Hot Dog And Wine Pairings: 5 L.A. Sommeliers Answer The Dog
When it comes to burgers and hot dogs, the wine pairing world is not created equal. A recent Google search for burgers + wine pairings yielded more than 2.7 million hits; try the same search for hot dogs and you get a paltry 111,000. And so began Squid Ink's recent call for local sommeliers to give us their favorite dog and wine pairing combos. Turn the page...
J. Garbee Riesling Works, Too
The rules were simple. Pick your favorite style of hot dog, and pick the wine you'd really like to drink with it. Easy enough, though several sommeliers opted to ignore our query completely (we are pretending this is not a case of nitrate snobbery, but a workload necessity). One brave French sommelier said that he'd really rather have a beer with his chili dog, but if he had to, he'd give us a wine (then again, he also specifically requested lardons in the chili topping his dog). Another sommelier was so thrilled with the idea of a hot dog pairing, he chose a low-alcohol Spanish wine as he anticipated needing two glasses (he would be eating that Chicago dog very, very slowly). Champagne was, not surprisingly, the top pairs-with-everything pick, and bottle prices ranged from less than $14 to nearly $200.
And do note that no one went with a bacon dog for their official L.A. hot dog and wine pairing. Just saying.

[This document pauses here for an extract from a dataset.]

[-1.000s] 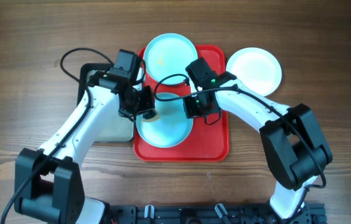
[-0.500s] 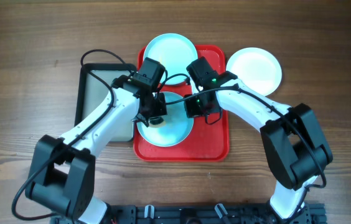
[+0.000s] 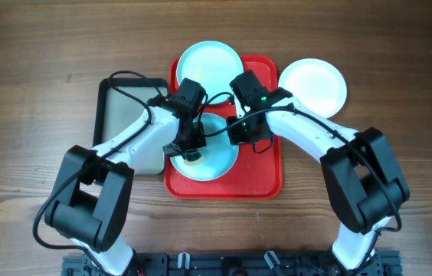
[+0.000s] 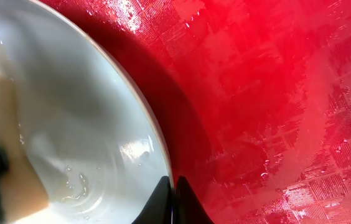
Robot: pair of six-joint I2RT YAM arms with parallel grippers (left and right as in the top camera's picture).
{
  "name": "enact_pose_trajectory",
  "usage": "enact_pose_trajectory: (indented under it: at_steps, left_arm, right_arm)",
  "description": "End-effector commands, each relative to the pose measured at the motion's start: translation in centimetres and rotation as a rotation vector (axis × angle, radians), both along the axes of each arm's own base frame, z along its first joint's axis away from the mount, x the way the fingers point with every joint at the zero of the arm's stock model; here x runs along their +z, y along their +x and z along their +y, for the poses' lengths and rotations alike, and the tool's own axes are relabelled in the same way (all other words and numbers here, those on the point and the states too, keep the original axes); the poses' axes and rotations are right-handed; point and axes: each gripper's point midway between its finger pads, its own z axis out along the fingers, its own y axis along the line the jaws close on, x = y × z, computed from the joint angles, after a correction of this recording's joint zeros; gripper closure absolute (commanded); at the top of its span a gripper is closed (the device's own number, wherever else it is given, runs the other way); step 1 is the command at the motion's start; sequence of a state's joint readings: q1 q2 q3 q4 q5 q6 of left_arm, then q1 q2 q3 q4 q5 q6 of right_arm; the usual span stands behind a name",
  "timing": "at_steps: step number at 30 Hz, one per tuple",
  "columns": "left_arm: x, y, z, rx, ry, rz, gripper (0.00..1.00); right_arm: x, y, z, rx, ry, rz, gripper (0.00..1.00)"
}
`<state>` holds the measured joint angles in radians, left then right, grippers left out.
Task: Clean dirty plates on tray and stack at the side
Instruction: 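Scrub the held light-blue plate with the sponge in the left gripper, then return the sponge to the black tray, release, and raise left arm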
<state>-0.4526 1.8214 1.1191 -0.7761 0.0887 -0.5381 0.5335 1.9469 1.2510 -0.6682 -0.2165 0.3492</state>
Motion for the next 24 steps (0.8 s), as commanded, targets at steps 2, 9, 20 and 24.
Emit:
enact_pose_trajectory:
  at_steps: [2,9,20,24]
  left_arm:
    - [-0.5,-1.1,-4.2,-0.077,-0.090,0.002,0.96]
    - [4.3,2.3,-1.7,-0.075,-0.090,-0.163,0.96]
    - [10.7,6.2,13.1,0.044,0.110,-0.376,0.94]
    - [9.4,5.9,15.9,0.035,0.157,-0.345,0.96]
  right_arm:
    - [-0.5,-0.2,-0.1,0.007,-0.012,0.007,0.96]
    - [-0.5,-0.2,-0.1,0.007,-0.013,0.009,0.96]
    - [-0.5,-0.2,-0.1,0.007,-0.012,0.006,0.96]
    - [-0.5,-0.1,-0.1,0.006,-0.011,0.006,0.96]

1. Peter Birmingham, Hatfield's General Manager and Beverage Director
I'm a firm believer in Greek-style chili [no beans], not the typical red bean chili, on a hot dog. Coney I-Lander is a tradition where I grew up in Tulsa, Oklahoma, and the owners are Greek. They make a very spicy and intense chili that's ideal with steamed -- not toasted -- buns. It's an all-beef kosher-style hot dog with white onions that have been slightly soaked in salt and vinegar to make them taste a bit sweetened and a little sharper. This style of hot dog is just incredible with Champagne, Krug multi-vintage Grand Cuvée in particular. It is just a magical pairing.
Krug Grande Cuvée is about $190 at Wally's Wine and Spirits.

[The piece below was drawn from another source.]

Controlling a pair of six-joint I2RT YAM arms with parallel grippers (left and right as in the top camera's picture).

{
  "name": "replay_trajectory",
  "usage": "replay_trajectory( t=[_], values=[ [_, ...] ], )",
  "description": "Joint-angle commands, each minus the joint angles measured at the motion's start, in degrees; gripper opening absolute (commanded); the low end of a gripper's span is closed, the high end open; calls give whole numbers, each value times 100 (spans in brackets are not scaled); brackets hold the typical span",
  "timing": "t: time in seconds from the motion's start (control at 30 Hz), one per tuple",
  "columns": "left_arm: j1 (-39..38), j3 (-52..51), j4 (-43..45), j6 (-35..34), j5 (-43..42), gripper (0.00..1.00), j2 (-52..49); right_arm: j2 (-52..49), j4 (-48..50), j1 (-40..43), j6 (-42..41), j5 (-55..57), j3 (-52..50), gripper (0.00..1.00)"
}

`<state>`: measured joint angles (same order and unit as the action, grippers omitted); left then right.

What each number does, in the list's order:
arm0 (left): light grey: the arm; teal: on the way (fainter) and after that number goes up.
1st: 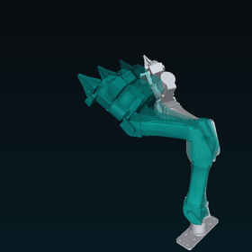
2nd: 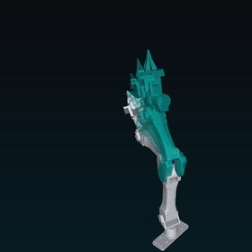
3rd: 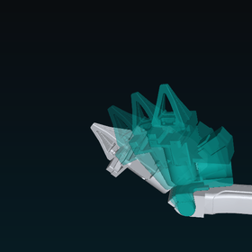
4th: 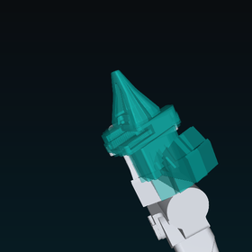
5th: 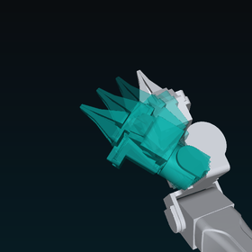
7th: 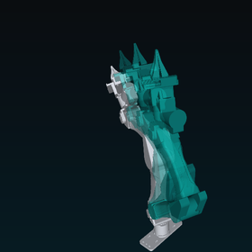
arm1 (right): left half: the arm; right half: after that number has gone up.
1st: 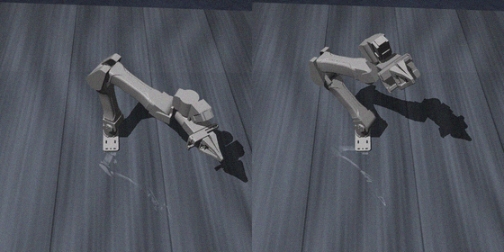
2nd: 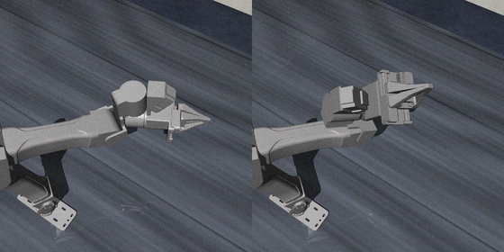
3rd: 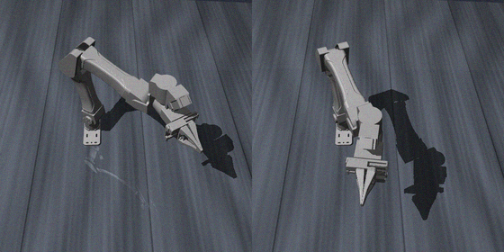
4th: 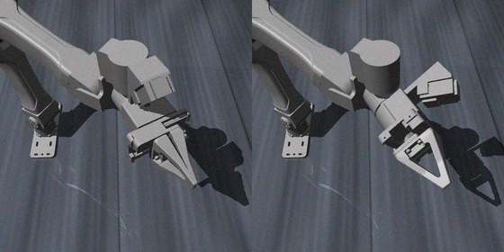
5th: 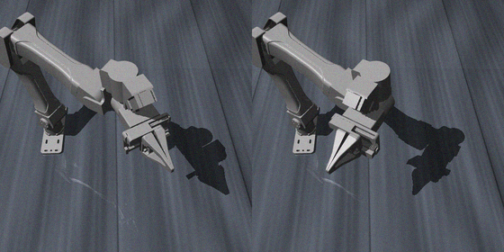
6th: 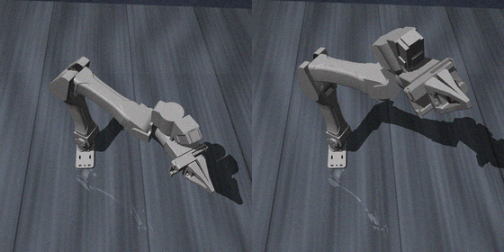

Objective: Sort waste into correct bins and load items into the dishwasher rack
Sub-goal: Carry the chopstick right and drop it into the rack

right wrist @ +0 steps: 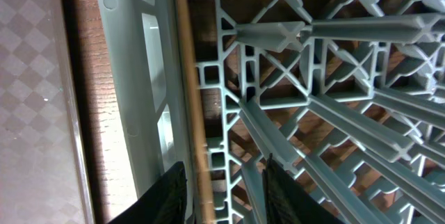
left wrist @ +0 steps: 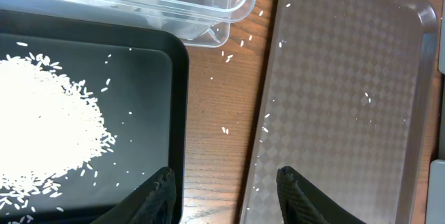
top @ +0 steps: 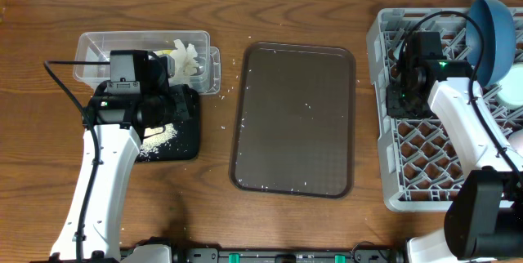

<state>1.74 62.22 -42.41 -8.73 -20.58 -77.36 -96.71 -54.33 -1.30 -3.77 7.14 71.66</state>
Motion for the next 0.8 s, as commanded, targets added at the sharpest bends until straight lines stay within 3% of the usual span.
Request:
replay_trajectory(
  t=[0.0,0.33,0.37,0.47,0.6,0.77],
  values=[
    [22,26,-17,59,76,50,26,-4,17,-15,2,-90,-15,37],
    [22,26,59,59,76,50,26,164,151,-26,0,-348,345,48],
    [20,26,107,59,76,55,26,208,249,-28,2,-452,407,50],
    [-22,26,385,61,76,59,26,376,820,-26,4,-1108,511,73],
    [-214,26,813,105,149,64,24,448,1926,-28,133,-2177,514,80],
    [-518,26,721,109,1117,73,20,446,2433,0,131,-2341,518,91]
  ],
)
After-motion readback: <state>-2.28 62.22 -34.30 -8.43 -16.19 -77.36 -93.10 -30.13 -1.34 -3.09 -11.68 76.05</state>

2. Brian Kalliel, Melisse Wine Director
I'd go with a Chicago dog -- grain mustard, grilled onions. And Domaine de la Solitude, Côtes du Rhône Rosé. It's light, bright and clean, with subdued fruits against the mustard and onions.
The 2009 Domaine de la Solitude, Côtes du Rhône Rosé is about $12 at Woodland Hills Wine Company.
3. Fabrice Lorenzi, La Cachette General Manager and Wine Director
I would make a chili dog, no relish, but raw onions, jalapeño and Manchego cheese, lots of cheese... and make sure there are lardons in the chili. When it comes to pairings, beer would be the first choice, something malty, full body, like the Belhaven Scottish Stout. For a wine, I would go with a Madiran, 100% Tannat grapes from the South West of France. It's full bodied, has great tannins and enough fruits to hold its ground next to the powering blend of flavors of the dog. Now, I need to get the chef [Jean Francois Meteigner] to make me this chili dog.
You can find Madiran wines at several L.A.-area wine shops, including this $20 Chateau D'Aydie 2003 at Vendome Wine and Spirits.